■ What you need to do: Would you restate the entries below word for word, leaving out the images?

** Data shown follows **

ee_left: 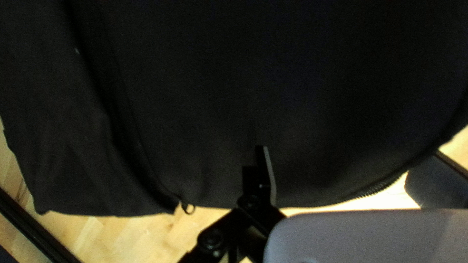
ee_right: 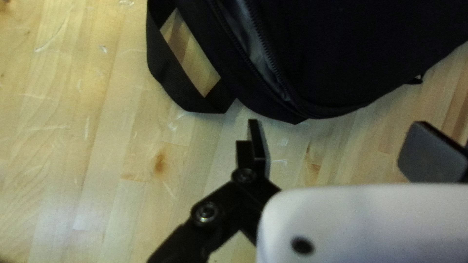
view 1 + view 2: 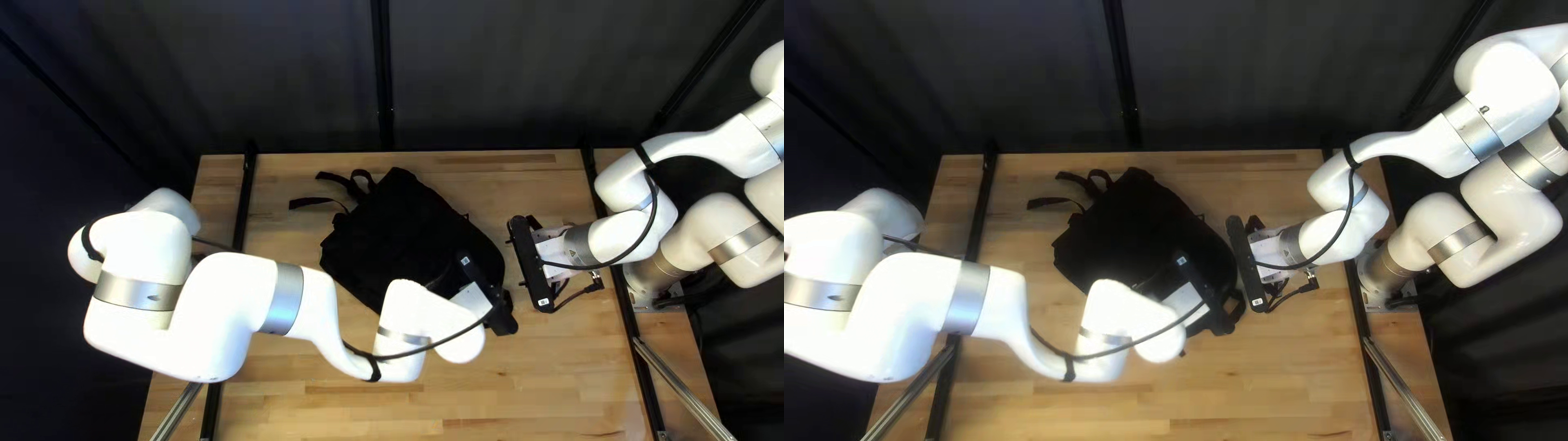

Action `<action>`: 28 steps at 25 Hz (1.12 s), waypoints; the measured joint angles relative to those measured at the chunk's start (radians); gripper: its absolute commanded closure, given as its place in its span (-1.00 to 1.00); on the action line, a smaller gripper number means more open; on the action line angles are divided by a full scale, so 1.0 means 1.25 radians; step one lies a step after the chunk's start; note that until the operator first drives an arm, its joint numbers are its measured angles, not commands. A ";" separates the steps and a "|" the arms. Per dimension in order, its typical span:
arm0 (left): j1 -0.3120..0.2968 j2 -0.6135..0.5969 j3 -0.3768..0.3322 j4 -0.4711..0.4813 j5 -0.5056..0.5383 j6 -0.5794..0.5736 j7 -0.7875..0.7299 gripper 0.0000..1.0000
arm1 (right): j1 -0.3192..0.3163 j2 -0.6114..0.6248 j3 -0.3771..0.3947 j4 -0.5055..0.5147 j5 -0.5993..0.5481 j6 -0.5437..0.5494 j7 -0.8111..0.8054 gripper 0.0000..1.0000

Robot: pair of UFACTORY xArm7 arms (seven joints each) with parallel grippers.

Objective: Remove a lunch box from a kids backpack

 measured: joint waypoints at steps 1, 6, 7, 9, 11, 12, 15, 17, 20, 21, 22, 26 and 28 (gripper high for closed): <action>0.003 -0.004 0.002 -0.008 0.000 -0.003 0.004 -1.00 | -0.001 -0.004 0.000 -0.001 0.001 0.003 -0.001 -1.00; -0.001 -0.037 0.016 -0.031 0.014 0.015 0.007 -1.00 | 0.001 -0.028 0.006 -0.005 0.014 0.028 -0.007 -1.00; -0.003 -0.043 0.019 -0.031 0.019 0.024 0.007 -1.00 | 0.001 -0.033 0.008 -0.006 0.017 0.034 -0.009 -1.00; -0.003 -0.050 0.025 -0.029 0.026 0.036 0.010 -1.00 | 0.003 -0.043 0.012 -0.007 0.022 0.044 -0.010 -1.00; -0.002 -0.055 0.029 -0.032 0.031 0.036 0.013 -1.00 | 0.003 -0.047 0.014 -0.008 0.023 0.048 -0.009 -1.00; -0.001 -0.058 0.032 -0.037 0.033 0.032 0.014 -1.00 | 0.003 -0.047 0.015 -0.009 0.023 0.049 -0.008 -1.00; -0.002 -0.073 0.040 -0.061 0.041 0.011 0.014 -1.00 | 0.003 -0.048 0.017 -0.010 0.025 0.051 -0.006 -1.00; -0.006 -0.090 0.047 -0.085 0.050 -0.009 0.011 1.00 | 0.004 -0.049 0.019 -0.010 0.026 0.053 -0.004 -1.00; -0.018 -0.125 0.061 -0.136 0.071 -0.054 0.002 1.00 | 0.005 -0.047 0.024 -0.011 0.024 0.052 0.003 -1.00; -0.022 -0.135 0.065 -0.150 0.078 -0.067 -0.002 1.00 | 0.005 -0.046 0.025 -0.012 0.023 0.051 0.006 -1.00; -0.027 -0.143 0.069 -0.161 0.084 -0.076 -0.005 1.00 | 0.005 -0.045 0.025 -0.012 0.021 0.049 0.007 -1.00; -0.044 -0.177 0.082 -0.197 0.112 -0.102 -0.019 1.00 | 0.002 -0.037 0.024 -0.012 0.014 0.039 0.016 -1.00; -0.056 -0.206 0.094 -0.232 0.137 -0.130 -0.036 1.00 | 0.004 -0.029 0.027 -0.008 0.012 0.033 0.023 -1.00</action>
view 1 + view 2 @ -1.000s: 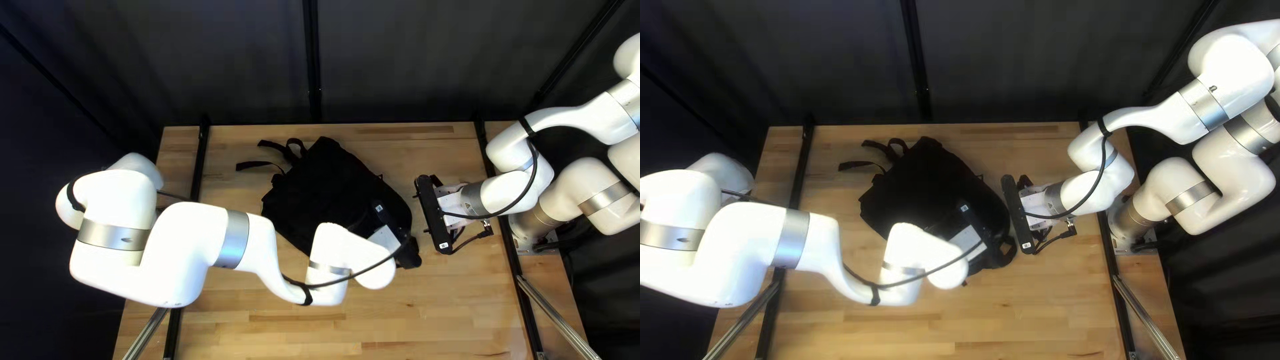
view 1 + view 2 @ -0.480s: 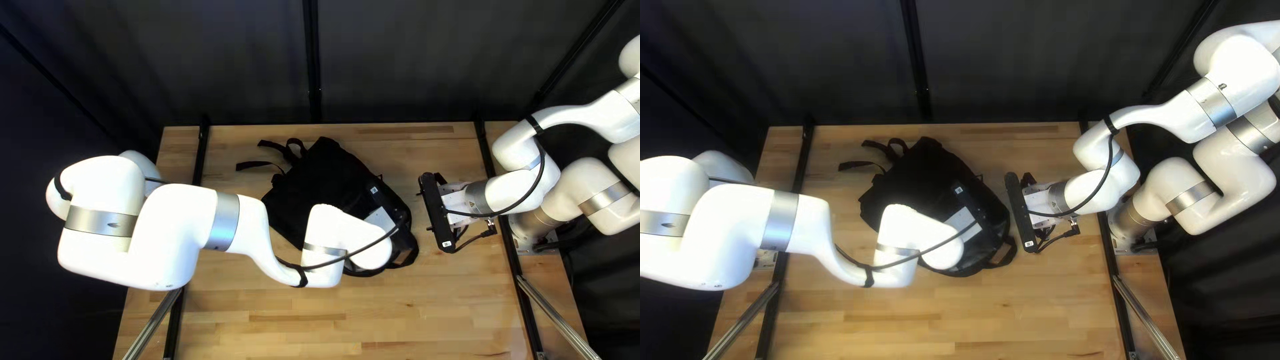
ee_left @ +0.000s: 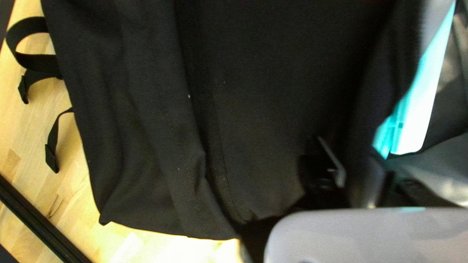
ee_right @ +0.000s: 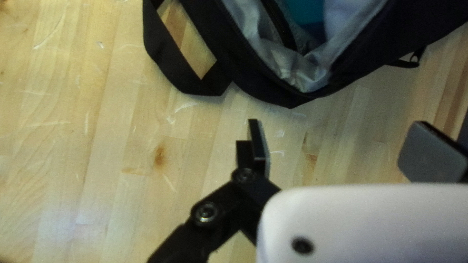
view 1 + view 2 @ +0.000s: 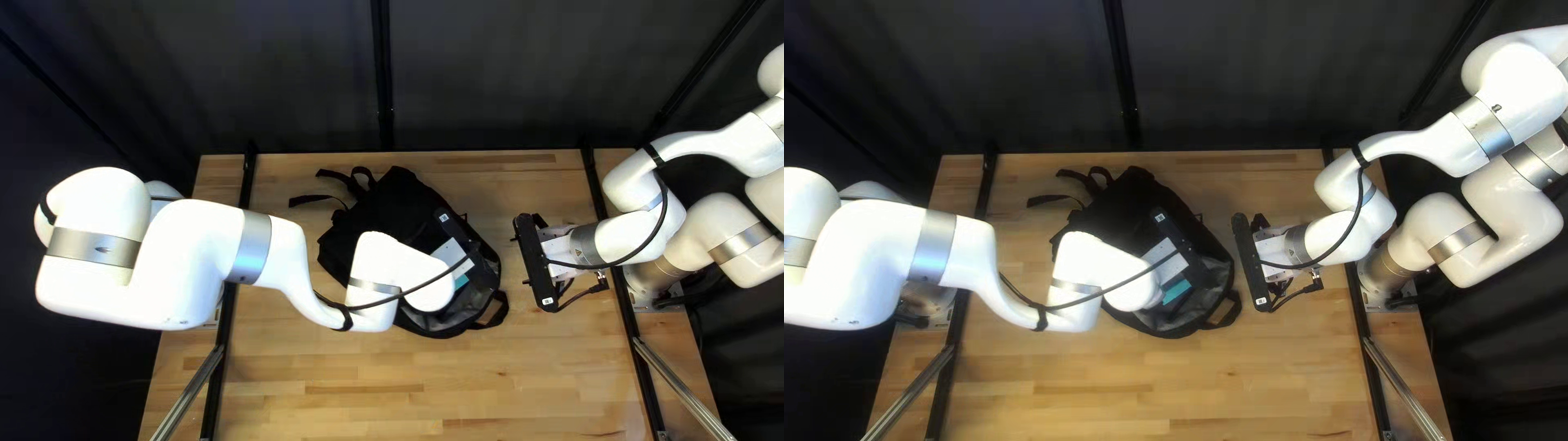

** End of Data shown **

■ Task result:
ee_left: 
ee_right: 
view 1 + view 2: 

Action `<action>`: 28 steps at 25 Hz (1.12 s), waypoints; the measured joint angles relative to those measured at the chunk's start (radians); gripper: its absolute commanded closure, given as its place in its span (-1.00 to 1.00); on the action line, a smaller gripper number means more open; on the action line angles are divided by a full scale, so 1.0 means 1.25 radians; step one lies a step after the chunk's start; note that until the operator first drives an arm, its joint numbers are its measured angles, not commands. A ";" separates the steps and a "|" the arms. Per dimension in order, its typical span:
arm0 (left): j1 -0.3120..0.2968 j2 -0.6135..0.5969 j3 -0.3768..0.3322 j4 -0.4711..0.4813 j5 -0.5056..0.5383 j6 -0.5794..0.5736 j7 -0.7875..0.7299 gripper 0.0000..1.0000
arm1 (right): j1 -0.3192..0.3163 j2 -0.6114..0.6248 j3 -0.3771..0.3947 j4 -0.5055..0.5147 j5 -0.5993..0.5481 j6 -0.5437..0.5494 j7 -0.8111..0.8054 gripper 0.0000..1.0000

Robot: pair of UFACTORY xArm7 arms (seven joints each) with parallel grippers.

Objective: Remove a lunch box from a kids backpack

 measured: joint waypoints at steps 1, 6, 7, 9, 11, 12, 15, 17, 20, 21, 22, 26 and 28 (gripper high for closed): <action>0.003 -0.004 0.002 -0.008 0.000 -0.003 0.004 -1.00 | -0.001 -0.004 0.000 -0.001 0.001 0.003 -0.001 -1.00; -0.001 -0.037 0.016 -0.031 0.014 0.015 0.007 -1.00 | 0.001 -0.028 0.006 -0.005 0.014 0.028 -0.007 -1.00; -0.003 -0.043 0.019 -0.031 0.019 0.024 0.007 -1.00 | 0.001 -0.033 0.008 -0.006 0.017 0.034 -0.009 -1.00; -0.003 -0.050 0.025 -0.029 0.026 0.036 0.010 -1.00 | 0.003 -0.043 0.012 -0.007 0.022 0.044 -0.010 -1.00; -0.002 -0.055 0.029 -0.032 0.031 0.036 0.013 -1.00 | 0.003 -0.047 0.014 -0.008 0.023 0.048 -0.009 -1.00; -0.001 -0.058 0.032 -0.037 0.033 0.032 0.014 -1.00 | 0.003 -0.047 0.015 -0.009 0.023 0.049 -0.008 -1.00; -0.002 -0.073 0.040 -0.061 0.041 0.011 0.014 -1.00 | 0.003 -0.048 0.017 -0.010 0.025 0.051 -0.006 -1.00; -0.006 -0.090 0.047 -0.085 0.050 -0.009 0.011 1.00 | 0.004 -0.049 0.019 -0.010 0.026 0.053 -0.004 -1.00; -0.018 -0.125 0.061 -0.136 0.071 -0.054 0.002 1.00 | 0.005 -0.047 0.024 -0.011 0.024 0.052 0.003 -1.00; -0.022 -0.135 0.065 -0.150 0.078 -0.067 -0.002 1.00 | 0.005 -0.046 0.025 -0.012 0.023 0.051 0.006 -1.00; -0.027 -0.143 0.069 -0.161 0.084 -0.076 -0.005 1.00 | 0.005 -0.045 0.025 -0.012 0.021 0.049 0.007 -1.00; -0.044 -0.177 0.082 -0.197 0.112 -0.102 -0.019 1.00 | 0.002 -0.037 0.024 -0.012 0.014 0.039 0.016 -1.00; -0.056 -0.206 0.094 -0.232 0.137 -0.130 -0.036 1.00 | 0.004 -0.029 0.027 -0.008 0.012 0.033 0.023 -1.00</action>
view 1 + view 2 @ -1.000s: 
view 1 + view 2 @ -0.480s: 
ee_left @ +0.000s: 
ee_right @ +0.000s: 
view 1 + view 2 @ +0.000s: 

No further answer is needed.